Collected material –

□ □ □ □ □

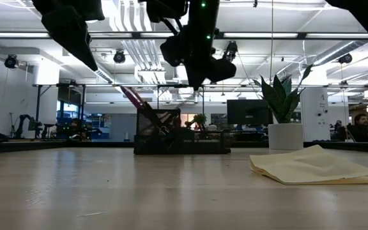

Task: Pick and place office supplies into organizer
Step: Put the orange pencil into the black desk organizer, then put the yellow sticky notes into the black desk organizer

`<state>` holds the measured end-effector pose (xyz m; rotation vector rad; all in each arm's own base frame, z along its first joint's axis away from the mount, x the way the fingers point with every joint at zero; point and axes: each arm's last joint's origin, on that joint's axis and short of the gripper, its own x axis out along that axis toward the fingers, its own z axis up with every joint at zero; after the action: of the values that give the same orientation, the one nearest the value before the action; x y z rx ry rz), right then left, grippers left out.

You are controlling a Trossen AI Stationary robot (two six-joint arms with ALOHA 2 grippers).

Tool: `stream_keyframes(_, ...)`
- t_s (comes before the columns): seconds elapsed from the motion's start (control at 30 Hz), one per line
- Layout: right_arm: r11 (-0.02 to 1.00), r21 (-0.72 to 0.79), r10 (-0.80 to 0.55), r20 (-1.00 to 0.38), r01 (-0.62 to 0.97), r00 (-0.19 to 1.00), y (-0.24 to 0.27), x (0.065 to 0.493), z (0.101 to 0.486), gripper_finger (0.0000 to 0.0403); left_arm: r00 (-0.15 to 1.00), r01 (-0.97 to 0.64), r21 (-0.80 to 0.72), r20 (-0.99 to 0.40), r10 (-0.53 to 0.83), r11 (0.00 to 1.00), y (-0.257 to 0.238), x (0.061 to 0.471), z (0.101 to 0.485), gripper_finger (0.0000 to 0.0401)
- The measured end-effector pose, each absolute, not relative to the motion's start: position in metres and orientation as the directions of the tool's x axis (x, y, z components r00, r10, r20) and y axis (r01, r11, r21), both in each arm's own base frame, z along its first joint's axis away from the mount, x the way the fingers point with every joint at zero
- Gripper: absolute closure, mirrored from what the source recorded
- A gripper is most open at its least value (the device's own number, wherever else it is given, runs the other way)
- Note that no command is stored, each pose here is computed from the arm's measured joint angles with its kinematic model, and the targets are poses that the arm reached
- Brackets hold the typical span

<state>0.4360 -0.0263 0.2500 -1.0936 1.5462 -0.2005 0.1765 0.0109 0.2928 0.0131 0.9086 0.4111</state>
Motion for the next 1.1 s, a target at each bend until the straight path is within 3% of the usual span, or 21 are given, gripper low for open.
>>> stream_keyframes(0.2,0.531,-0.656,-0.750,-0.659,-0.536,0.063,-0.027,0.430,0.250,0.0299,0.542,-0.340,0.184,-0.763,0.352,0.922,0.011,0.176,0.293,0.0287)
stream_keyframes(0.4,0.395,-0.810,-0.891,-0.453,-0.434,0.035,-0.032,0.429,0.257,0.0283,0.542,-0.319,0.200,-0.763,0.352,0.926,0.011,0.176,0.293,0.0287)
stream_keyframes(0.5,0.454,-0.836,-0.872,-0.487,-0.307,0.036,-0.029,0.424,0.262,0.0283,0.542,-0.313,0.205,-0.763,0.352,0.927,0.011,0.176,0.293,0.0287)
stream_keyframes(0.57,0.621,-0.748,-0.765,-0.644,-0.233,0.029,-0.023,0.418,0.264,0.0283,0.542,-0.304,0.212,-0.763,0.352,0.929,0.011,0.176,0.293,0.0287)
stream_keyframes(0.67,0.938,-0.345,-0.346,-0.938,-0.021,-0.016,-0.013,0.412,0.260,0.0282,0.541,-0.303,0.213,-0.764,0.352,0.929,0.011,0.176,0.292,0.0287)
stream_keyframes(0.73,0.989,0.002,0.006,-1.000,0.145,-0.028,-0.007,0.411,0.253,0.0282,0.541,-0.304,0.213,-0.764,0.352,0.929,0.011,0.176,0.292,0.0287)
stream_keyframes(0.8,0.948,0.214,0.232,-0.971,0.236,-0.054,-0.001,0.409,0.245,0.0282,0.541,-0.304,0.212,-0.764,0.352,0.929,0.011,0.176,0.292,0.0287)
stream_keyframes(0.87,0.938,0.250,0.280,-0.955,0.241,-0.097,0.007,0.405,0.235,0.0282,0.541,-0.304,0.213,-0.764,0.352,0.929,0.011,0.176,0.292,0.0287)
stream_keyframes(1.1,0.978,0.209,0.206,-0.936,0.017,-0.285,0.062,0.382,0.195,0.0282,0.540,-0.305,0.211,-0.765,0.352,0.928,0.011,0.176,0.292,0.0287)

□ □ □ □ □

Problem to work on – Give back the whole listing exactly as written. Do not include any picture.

Written response –
Task: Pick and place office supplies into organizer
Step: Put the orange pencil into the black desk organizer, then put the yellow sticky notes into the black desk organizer

`<state>` holds the measured end-effector pose (xyz m; rotation vector rad; all in each arm's own base frame, z along its first joint's axis away from the mount, x the way the fingers point with every joint at zero; point and axes: each arm's last joint's origin, on that joint's axis and short of the gripper, its own x axis out along that axis toward the fingers, its own z axis up with every joint at zero; after the action: of the values that give the same orientation, the one nearest the value before the action; x y z rx ry rz), right then left, grippers left out.

You are controlling a Trossen AI Stationary robot (two six-joint arms with ALOHA 2 grippers).

Tool: `stream_keyframes(_, ...)`
- t_s (comes before the columns): seconds elapsed from the motion's start (control at 30 Hz), one per line
- Layout: right_arm: r11 (-0.02 to 1.00), r21 (-0.72 to 0.79), r10 (-0.80 to 0.55), r20 (-1.00 to 0.38), r01 (-0.62 to 0.97), r00 (-0.19 to 1.00), y (-0.24 to 0.27), x (0.065 to 0.493), z (0.101 to 0.486), gripper_finger (0.0000 to 0.0403); left_arm: r00 (-0.15 to 1.00), r01 (-0.97 to 0.64), r21 (-0.80 to 0.72), r20 (-0.99 to 0.40), r10 (-0.53 to 0.83), r11 (0.00 to 1.00), y (-0.257 to 0.238), x (0.061 to 0.471), z (0.101 to 0.485), gripper_finger (0.0000 to 0.0401)
- The measured end-effector pose, each absolute, not relative to the motion's start: position in metres and orientation as the directions of the tool's x axis (x, y, z components r00, r10, r20) and y axis (r01, r11, r21), both in each arm's own base frame, z along its first joint's axis away from the mount, x the way the fingers point with every joint at zero
- Gripper: absolute closure, mirrored from what the source recorded
- A gripper is most open at its least value (the device's own number, wherever else it is given, runs the other way)
- Note that no command is stored, each pose here is computed from the arm's measured joint angles with its kinematic model, and the targets are poses that the arm reached
- Brackets hold the typical span

<state>0.4360 -0.0263 0.2500 -1.0936 1.5462 -0.2005 0.1765 0.0109 0.2928 0.0131 0.9086 0.4111</state>
Motion for the next 1.1 s, a target at each bend until the straight path is within 3% of the usual span, or 21 are given, gripper low for open.
>>> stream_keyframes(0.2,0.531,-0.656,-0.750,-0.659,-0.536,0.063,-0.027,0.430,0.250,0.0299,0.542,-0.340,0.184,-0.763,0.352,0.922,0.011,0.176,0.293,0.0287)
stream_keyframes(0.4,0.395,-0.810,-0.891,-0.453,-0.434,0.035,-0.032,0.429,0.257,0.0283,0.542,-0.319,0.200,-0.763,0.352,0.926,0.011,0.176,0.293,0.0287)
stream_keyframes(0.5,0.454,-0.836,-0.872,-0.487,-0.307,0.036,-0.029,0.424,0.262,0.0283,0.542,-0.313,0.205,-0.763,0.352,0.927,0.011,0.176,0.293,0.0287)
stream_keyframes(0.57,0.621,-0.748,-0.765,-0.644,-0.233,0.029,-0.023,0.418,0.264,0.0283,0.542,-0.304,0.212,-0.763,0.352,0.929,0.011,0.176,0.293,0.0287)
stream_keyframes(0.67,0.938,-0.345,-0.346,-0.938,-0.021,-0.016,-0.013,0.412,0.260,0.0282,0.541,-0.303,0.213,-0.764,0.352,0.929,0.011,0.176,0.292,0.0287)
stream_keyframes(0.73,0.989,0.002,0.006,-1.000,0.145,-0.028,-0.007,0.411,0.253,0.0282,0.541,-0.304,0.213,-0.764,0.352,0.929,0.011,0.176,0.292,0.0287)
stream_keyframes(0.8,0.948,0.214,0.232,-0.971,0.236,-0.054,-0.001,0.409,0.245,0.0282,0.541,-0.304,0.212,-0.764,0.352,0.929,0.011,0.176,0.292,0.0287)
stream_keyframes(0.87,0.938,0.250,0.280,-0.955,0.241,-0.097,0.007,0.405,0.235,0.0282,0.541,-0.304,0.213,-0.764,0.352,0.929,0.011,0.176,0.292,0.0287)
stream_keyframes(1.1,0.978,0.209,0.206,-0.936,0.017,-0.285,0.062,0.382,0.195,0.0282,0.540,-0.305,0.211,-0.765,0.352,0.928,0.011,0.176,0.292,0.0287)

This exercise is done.